How safe is H1N1 Vaccination for Infants?

Health studies have proved that H1N1 vaccination is not very safe for toddlers and infants. Even though doctors are recommending children to get the swine flu vaccination, age and food allergies are some of the basic factors due to which some babies should not take the vaccine. Thimerosal is a preservative used in swine flu vaccines. This vaccine contains mercury that can be extremely harmful for small kids.

Recently, the federal government in Canada ordered 50.4 million vaccine dosages which contain adjuvant (substance used for giving the effect of vaccine the much required boost). Out of this dosage, approximately 1.2 million doses are for pregnant women and it doesn’t include any adjuvant. Since there are no evidences as such on how toddlers would react to this substance, the government is not planning to use adjuvant-free H1N1 vaccine for small babies. Pregnant women and babies are being considered the two most important groups that can get affected due to this virus. However, precautions are being taken to make sure that young children should be given adjuvanted vaccine only when required.
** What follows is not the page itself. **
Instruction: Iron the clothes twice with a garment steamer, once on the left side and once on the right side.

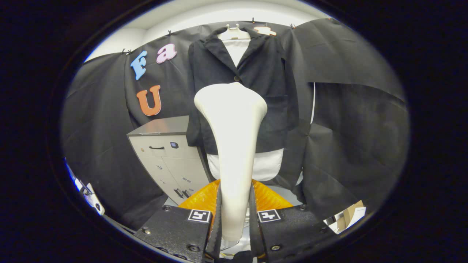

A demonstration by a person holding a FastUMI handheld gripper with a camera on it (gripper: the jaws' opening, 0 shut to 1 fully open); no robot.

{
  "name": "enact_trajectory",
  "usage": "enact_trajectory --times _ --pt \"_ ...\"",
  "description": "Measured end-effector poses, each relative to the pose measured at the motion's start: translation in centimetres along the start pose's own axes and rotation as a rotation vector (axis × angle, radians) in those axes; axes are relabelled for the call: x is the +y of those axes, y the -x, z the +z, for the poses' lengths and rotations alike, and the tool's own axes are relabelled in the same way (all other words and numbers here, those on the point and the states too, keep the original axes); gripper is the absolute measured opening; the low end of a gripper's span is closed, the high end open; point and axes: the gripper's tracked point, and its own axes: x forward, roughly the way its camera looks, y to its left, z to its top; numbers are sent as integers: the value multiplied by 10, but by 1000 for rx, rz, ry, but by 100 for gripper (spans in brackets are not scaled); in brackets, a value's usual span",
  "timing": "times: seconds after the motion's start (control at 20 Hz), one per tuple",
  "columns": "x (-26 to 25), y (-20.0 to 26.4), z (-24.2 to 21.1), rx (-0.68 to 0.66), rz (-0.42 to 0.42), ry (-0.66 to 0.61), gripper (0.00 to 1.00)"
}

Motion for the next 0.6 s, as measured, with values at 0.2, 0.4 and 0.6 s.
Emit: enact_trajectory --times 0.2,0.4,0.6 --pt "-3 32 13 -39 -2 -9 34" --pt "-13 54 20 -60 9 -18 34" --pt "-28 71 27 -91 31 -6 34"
There is no doubt that H1N1 virus can cause serious health hazards on children under the age of five but the proposed vaccination can not be used on them for various reasons. If babies under 6 months are directly vaccinated with H1N1 vaccine, there are chances of sever health complications and even death in some cases. Therefore, as a precautionary measure health experts have recommended the required dosage for caregivers who take care of babies (6 months and below). This will provide protection to them from any possible infection. Infants can also be protected from the H1N1 virus if they are kept away from infected people and if pregnant women receive the vaccine before delivering the child, chances of the new born contracting swine flue after birth will decrease.

Doctors also don’t recommend the vaccine for children who are allergic to eggs because the swine flue shot contains a small amount of egg protein that can trigger the allergic reaction in them.